New Laws are Confusing the Workplace in D.C.
Weed delivery in D.C. makes cannabis-based products flooding the market, from cosmetics and oils to stress-relieving pills. However, even if they don’t get you high, they can cause work-related problems. If one of those primarily unregulated items includes THC, the same ingredient that gets marijuana users high, your job might be in jeopardy.
It’s unclear how many American workers have been fired or dismissed after testing positive for THC after using CBD products, but it’s a problem that’s certain to get worse.
CBD products could include a certain amount of THC as long as it doesn’t violate federal or state legal limitations. However, it could still contribute to positive drug test results, which an employer may deem inappropriate. In addition, some items may claim to be THC-free but mistakenly include the active compound.
Who Does the Bill Protect?
Except for employers who hire close relatives to undertake services around their home, the bill applies to practically all employers in D.C. Similarly; it covers practically all current and potential employees, including unpaid interns. However, those in safety-sensitive positions where cannabis use could foreseeably cause “actual, immediate, and serious bodily injury or loss of life to oneself or others” are not exempt from the testing requirements. Security employees, some medical professionals, vehicle and heavy machinery operators, construction site workers, power or gas utility workers, and those handling dangerous materials are all examples of such jobs.
Employers will not be considered to violate the law if they follow federal guidelines or if an employee consumes marijuana while at work or performing work-related functions.
According to the bill, “possession, storage, weed delivery, transfer, display, transportation, sale, purchase, or growing of cannabis in the employee’s place of employment” is prohibited.
What Restrictions Does the Bill Place on Employers?

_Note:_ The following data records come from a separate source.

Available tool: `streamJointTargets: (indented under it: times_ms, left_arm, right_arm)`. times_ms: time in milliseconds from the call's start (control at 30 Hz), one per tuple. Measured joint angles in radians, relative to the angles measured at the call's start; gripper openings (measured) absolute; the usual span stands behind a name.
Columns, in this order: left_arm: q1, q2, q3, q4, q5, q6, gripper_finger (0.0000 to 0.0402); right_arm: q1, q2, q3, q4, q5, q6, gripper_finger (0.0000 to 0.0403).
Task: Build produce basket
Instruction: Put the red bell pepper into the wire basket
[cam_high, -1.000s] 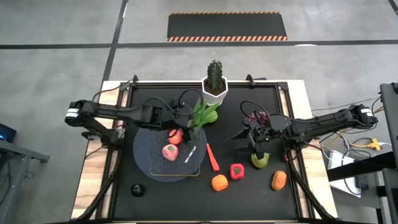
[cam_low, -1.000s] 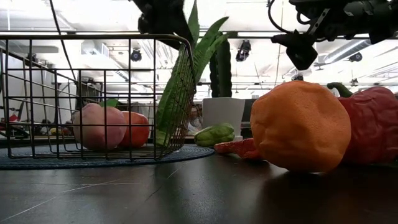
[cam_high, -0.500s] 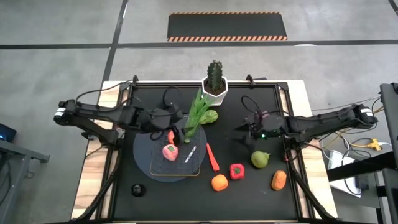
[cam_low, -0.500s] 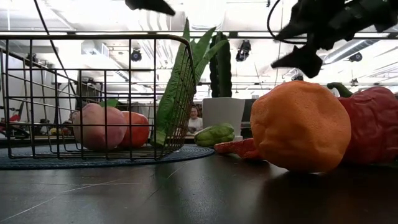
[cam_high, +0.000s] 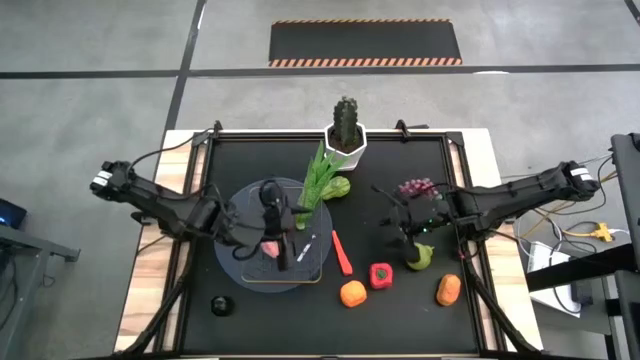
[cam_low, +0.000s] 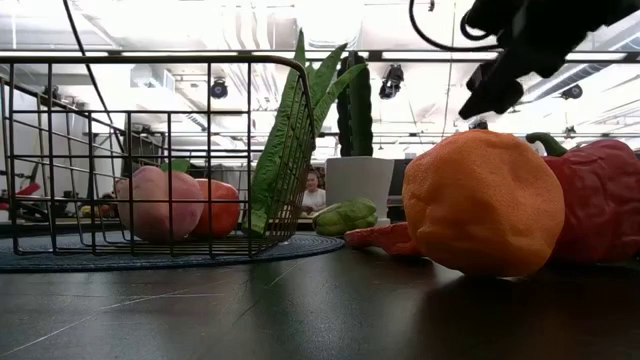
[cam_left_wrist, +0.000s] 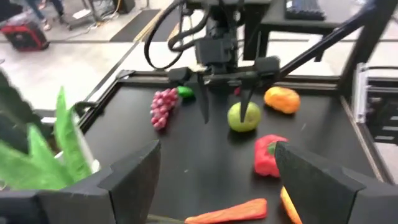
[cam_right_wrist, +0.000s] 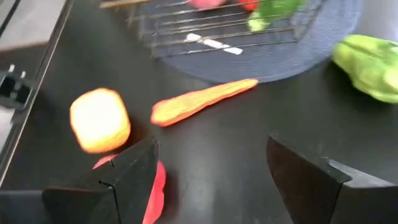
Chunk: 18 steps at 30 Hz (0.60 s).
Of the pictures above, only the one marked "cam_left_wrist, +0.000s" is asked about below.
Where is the black hazard-striped floor mat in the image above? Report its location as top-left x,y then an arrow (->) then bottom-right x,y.
109,8 -> 162,43

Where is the red and black bag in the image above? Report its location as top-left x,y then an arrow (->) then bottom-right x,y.
0,21 -> 50,52

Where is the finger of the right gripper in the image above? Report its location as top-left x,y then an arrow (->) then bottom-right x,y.
167,67 -> 210,124
239,56 -> 280,124

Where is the black upright frame post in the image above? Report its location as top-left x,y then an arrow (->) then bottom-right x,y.
337,0 -> 398,97

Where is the green pear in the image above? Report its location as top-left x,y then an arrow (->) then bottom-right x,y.
226,101 -> 262,133

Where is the black keyboard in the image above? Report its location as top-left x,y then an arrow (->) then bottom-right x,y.
284,0 -> 326,22

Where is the small dark green lime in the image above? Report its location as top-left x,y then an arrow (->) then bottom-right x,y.
176,85 -> 196,100

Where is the round orange fruit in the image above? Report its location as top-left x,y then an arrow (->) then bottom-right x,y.
279,185 -> 304,224

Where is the silver metal rack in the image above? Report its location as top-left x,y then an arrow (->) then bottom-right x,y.
354,62 -> 398,146

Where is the purple grape bunch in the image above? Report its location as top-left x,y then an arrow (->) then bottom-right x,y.
150,88 -> 180,131

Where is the black box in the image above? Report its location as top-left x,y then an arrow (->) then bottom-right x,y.
112,0 -> 137,15

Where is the black right camera cable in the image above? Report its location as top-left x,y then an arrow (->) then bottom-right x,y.
143,0 -> 215,71

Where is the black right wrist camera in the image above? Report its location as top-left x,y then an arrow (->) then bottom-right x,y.
195,37 -> 233,67

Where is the black diagonal rig strut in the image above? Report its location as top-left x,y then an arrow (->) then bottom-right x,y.
278,2 -> 376,80

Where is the wire mesh cart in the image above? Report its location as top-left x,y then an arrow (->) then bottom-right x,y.
67,0 -> 116,31

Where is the black desk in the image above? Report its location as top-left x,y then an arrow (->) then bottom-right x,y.
242,0 -> 346,62

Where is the white hexagonal plant pot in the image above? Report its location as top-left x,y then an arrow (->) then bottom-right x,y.
40,107 -> 101,174

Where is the person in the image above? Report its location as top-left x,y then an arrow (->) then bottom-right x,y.
24,0 -> 68,32

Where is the red bell pepper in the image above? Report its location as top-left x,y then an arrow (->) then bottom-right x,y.
253,134 -> 289,179

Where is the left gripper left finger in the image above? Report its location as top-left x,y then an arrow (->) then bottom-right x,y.
37,139 -> 162,224

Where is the yellow-orange oblong fruit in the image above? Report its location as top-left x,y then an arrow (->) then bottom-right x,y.
263,86 -> 302,115

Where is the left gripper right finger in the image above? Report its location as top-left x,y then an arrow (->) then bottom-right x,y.
274,140 -> 398,224

Employers are prohibited from firing, suspending, failing to promote, demoting, refusing to hire, or otherwise penalizing an employee or prospective employee based on cannabis use. Status such as a medical cannabis program patient or the presence of cannabinoid metabolites in their system unless other factors indicate impairment
Employers: What Can They Do?
In some circumstances, employers can still test and sanction employees for cannabis use. Employers can, for example, test and sanction employees in safety-sensitive positions for cannabis use and ensure compliance with federal laws, regulations, and federal contracts or financing agreements. Employers can also require drug testing after an accident or if there is a strong possibility of misconduct.
Several states and municipalities, including Nevada, New Jersey, New York, Philadelphia, and Rhode Island, have laws and ordinances prohibiting employers from making cannabis testing a condition of employment. Employees are provided varying levels of protection under these laws. Some rules, such as those in Nevada and Philadelphia, are restricted to pre-employment testing alone. Several jurisdictions, however, effectively prohibit practically all cannabis testing, similar to the hot law of cannabis in D.C., awaiting the mayor’s approval. We expect more jurisdictions to implement similar legislation restricting or forbidding workplace testing as this is a rapidly evolving area of the cannabis law.
Employers should assess their policies for conformity with existing regulations and keep an eye on developments in the areas where they operate.